Exercise brief: Retype exactly the lines below, beginning with the first and ending with the line where "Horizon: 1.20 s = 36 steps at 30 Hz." appears.

Given information:
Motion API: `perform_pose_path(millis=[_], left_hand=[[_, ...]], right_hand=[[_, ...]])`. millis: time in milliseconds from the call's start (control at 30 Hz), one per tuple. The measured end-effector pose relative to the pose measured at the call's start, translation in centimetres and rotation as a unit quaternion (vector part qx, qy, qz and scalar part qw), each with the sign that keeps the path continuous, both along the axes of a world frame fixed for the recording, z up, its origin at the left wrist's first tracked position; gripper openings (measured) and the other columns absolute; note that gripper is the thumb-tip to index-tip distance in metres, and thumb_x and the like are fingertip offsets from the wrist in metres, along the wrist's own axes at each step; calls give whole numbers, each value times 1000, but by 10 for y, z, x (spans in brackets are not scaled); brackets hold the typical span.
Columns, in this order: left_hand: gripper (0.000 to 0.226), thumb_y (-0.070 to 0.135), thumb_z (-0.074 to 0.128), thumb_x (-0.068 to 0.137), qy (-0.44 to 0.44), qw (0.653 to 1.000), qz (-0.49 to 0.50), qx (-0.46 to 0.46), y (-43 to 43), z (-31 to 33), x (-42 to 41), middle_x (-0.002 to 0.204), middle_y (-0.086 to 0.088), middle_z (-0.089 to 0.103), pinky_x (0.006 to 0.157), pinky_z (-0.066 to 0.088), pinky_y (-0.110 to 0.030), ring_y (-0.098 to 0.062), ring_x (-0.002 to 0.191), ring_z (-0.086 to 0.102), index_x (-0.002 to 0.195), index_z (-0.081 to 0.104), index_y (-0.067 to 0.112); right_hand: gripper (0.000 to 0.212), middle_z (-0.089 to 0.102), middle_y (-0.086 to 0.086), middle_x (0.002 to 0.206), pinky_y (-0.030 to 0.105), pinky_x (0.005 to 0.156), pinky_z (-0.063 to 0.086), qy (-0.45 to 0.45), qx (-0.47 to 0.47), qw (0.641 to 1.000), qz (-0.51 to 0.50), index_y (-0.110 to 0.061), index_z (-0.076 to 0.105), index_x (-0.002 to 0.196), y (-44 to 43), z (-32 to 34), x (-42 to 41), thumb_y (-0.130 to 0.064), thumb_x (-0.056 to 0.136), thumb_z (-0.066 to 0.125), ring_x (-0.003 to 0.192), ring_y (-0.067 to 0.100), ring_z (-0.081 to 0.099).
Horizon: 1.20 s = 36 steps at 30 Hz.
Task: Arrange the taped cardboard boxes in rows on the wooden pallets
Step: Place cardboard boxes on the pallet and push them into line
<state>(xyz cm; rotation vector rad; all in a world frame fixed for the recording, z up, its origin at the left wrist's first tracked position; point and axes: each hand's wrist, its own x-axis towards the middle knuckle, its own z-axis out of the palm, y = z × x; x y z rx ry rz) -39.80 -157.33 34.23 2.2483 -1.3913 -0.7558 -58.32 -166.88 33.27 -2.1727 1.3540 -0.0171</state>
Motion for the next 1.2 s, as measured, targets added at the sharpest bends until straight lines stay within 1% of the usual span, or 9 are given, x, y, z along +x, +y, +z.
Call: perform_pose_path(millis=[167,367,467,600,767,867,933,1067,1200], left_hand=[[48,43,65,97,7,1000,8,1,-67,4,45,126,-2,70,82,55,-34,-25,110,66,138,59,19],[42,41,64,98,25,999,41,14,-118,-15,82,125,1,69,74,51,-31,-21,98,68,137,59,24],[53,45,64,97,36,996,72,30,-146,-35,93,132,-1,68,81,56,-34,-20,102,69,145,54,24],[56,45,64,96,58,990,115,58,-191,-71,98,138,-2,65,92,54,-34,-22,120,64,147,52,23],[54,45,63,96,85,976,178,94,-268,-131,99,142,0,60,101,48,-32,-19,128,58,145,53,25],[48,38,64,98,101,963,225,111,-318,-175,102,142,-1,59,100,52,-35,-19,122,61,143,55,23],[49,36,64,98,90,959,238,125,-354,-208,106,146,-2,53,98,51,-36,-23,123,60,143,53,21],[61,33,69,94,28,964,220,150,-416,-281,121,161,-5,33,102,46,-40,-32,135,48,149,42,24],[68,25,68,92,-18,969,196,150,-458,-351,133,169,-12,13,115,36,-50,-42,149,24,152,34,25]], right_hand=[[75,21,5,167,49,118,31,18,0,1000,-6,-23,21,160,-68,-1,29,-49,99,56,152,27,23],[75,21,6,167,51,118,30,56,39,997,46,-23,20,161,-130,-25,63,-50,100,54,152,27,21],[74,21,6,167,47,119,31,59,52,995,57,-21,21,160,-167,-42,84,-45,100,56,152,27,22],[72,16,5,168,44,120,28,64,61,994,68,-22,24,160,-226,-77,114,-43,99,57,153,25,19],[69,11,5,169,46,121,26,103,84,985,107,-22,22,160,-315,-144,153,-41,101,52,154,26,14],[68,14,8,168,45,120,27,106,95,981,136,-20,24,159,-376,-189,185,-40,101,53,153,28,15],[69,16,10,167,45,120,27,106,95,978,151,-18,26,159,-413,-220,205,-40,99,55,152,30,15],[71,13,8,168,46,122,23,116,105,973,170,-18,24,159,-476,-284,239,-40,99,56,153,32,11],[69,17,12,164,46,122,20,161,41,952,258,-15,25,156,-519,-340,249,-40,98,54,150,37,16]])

Exercise result:
Motion API: `perform_pose_path(millis=[_], left_hand=[[_, ...]], right_hand=[[_, ...]])`. millis: time in milliseconds from the call's start (control at 30 Hz), one per tuple. The measured end-effector pose relative to the pose measured at the call's start, translation in centimetres and rotation as a unit quaternion (vector part qx, qy, qz and scalar part qw), each with the sign that keeps the path continuous, both along the axes of a world frame fixed for the recording, z up, its origin at the left wrist's first tracked position; gripper openings (measured) and the other columns absolute; note that gripper is the thumb-tip to index-tip distance in metres, and thumb_x and the like are fingertip offsets from the wrist in metres, along the wrist's own axes at each step; calls give whole numbers, each value times 1000, but by 10 for y, z, x (spans in brackets are not scaled); brackets hold the typical span.
Columns, in this order: left_hand: gripper (0.000 to 0.226), thumb_y (-0.070 to 0.135), thumb_z (-0.074 to 0.128), thumb_x (-0.068 to 0.137), qy (-0.44 to 0.44), qw (0.653 to 1.000), qz (-0.49 to 0.50), qx (-0.46 to 0.46), y (-43 to 43), z (-31 to 33), x (-42 to 41), middle_x (-0.002 to 0.204), middle_y (-0.086 to 0.088), middle_z (-0.089 to 0.103), pinky_x (0.006 to 0.157), pinky_z (-0.066 to 0.088), pinky_y (-0.110 to 0.030), ring_y (-0.098 to 0.062), ring_x (-0.002 to 0.191), ring_z (-0.086 to 0.102), index_x (-0.002 to 0.195), index_z (-0.081 to 0.104), index_y (-0.067 to 0.112); right_hand: gripper (0.000 to 0.212), middle_z (-0.089 to 0.102), middle_y (-0.086 to 0.086), middle_x (0.002 to 0.206), pinky_y (-0.030 to 0.105), pinky_x (0.005 to 0.156), pinky_z (-0.063 to 0.086), qy (-0.45 to 0.45), qx (-0.47 to 0.47), qw (0.641 to 1.000), qz (-0.51 to 0.50), index_y (-0.110 to 0.061), index_z (-0.076 to 0.105), index_x (-0.002 to 0.196), y (-44 to 43), z (-32 to 34), x (-42 to 41), thumb_y (-0.130 to 0.064), thumb_x (-0.056 to 0.136), thumb_z (-0.066 to 0.125), ring_x (-0.003 to 0.192), ring_y (-0.067 to 0.100), ring_z (-0.081 to 0.099).
Horizon: 1.20 s = 36 steps at 30 Hz.

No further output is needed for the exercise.